Given information Block Start

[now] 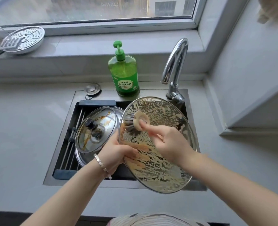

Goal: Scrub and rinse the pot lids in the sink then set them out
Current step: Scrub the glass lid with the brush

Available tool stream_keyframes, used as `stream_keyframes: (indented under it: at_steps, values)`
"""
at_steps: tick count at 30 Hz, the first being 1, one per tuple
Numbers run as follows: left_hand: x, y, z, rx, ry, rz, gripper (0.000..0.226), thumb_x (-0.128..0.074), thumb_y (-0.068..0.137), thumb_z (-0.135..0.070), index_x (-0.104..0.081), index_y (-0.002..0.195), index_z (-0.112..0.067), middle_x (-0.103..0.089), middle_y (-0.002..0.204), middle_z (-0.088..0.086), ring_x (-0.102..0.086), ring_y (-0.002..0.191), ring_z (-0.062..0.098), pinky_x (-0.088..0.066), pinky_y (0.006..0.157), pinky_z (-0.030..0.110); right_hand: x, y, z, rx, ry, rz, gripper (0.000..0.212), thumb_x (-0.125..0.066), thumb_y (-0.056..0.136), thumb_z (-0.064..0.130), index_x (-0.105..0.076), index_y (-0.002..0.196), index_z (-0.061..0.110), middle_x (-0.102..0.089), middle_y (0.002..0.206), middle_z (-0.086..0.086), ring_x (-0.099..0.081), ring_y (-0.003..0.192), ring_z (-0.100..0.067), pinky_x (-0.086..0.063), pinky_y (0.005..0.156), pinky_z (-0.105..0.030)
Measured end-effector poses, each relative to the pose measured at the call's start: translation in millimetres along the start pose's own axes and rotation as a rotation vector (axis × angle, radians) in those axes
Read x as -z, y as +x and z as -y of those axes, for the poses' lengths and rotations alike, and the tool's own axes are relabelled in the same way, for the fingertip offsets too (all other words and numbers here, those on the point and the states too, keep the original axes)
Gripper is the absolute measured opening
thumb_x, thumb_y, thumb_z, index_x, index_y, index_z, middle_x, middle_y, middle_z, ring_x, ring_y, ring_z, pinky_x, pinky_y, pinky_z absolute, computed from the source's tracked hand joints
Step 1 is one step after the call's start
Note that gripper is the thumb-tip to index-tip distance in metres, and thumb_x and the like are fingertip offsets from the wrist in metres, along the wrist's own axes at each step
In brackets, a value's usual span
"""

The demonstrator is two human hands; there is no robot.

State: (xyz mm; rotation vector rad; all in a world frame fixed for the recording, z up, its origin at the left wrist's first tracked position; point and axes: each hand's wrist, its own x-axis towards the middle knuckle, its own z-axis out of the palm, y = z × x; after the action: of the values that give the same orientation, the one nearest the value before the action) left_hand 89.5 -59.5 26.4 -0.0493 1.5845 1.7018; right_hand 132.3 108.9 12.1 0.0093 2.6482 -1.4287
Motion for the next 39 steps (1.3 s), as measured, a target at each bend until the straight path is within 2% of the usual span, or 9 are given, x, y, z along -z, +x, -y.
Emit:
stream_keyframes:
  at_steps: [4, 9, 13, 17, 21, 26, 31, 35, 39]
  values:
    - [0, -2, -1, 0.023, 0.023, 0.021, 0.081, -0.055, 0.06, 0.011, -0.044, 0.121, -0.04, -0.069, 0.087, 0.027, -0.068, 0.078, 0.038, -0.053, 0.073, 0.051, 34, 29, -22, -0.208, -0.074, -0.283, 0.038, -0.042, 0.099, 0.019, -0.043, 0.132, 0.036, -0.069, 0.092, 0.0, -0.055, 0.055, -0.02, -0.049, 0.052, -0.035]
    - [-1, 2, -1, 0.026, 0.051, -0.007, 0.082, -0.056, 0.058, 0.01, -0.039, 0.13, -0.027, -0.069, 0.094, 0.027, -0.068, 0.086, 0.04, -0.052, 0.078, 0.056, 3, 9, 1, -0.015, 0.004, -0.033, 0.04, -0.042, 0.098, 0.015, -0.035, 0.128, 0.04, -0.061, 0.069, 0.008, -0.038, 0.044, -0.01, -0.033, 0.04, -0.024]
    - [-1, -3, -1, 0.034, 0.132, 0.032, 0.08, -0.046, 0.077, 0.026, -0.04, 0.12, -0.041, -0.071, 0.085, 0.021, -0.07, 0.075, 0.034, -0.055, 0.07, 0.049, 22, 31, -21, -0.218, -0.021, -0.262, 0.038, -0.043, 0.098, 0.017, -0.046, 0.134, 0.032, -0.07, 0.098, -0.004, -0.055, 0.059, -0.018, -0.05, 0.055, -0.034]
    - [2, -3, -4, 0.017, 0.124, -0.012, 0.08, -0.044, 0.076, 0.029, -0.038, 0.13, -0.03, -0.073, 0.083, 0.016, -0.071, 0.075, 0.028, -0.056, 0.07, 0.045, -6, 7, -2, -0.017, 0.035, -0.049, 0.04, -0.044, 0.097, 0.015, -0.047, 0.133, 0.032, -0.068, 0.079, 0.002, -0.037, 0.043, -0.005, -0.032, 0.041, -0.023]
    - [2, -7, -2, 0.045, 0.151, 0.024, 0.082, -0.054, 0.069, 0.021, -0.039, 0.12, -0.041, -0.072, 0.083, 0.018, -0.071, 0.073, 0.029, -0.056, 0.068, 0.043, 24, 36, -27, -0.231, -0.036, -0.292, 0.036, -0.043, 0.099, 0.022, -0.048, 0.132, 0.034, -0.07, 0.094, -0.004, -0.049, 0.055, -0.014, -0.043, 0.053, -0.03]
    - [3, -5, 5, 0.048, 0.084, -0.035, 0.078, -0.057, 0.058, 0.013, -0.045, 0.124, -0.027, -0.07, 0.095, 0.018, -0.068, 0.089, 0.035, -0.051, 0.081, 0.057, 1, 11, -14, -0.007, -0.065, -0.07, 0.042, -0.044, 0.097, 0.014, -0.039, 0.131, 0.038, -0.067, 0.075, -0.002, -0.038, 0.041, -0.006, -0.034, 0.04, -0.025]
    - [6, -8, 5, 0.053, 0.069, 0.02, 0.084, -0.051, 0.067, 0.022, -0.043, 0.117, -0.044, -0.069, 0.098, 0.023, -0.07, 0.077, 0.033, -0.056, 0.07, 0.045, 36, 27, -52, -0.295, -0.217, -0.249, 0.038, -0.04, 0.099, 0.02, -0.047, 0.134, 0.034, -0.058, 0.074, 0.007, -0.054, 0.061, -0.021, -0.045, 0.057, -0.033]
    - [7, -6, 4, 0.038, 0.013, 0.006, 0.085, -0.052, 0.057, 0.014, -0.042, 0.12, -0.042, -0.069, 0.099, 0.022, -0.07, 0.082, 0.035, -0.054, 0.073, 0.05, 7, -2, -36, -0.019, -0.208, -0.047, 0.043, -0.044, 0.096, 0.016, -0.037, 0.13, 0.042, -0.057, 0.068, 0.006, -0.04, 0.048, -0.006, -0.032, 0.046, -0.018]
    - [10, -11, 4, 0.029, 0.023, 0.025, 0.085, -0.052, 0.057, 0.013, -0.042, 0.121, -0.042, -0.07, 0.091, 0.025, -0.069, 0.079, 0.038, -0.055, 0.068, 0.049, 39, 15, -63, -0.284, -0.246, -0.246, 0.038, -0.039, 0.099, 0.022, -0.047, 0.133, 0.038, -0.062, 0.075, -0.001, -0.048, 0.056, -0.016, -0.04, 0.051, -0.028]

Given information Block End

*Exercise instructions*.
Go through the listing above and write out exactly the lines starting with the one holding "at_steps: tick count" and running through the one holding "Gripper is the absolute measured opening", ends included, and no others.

*Answer to this task*.
at_steps: tick count at 30 Hz, the first being 1, one per tuple
Numbers run as follows: left_hand: x, y, z, rx, ry, rz, gripper (0.000..0.226), thumb_x (-0.128..0.074), thumb_y (-0.068..0.137), thumb_z (-0.135..0.070), index_x (-0.104..0.081), index_y (-0.002..0.195), index_z (-0.112..0.067), middle_x (-0.103..0.089), middle_y (-0.002..0.204), middle_z (-0.088..0.086), ring_x (-0.102..0.086), ring_y (-0.002..0.191), ring_z (-0.062..0.098), pinky_x (-0.088..0.066), pinky_y (0.006..0.157), pinky_z (-0.030..0.110); right_hand: x, y, z, rx, ry, rz, gripper (0.000..0.212), thumb_x (-0.125..0.066), thumb_y (-0.056..0.136), thumb_z (-0.064..0.130), index_x (-0.105..0.076), index_y (-0.002..0.196), index_z (-0.061..0.110), middle_x (-0.102..0.089), middle_y (0.002..0.206), middle_z (-0.086..0.086), ring_x (-0.099..0.081), ring_y (-0.003..0.192), ring_z (-0.100..0.067), pinky_x (-0.086..0.063), pinky_y (0.005..0.156), pinky_z (-0.105..0.030)
Measured end-effector poses, each relative to the pose measured at the call's start: translation in millimetres along the start pose's own axes and rotation as a rotation vector (axis × angle, radians) in those axes
Read x as -z, y as +x and z as -y of those axes, for the poses' lengths and rotations alike, and the tool's own axes are relabelled in the same way, for the fingertip offsets too (all other words and numbers here, those on the point and the states too, keep the original axes)
Gripper is the absolute measured opening

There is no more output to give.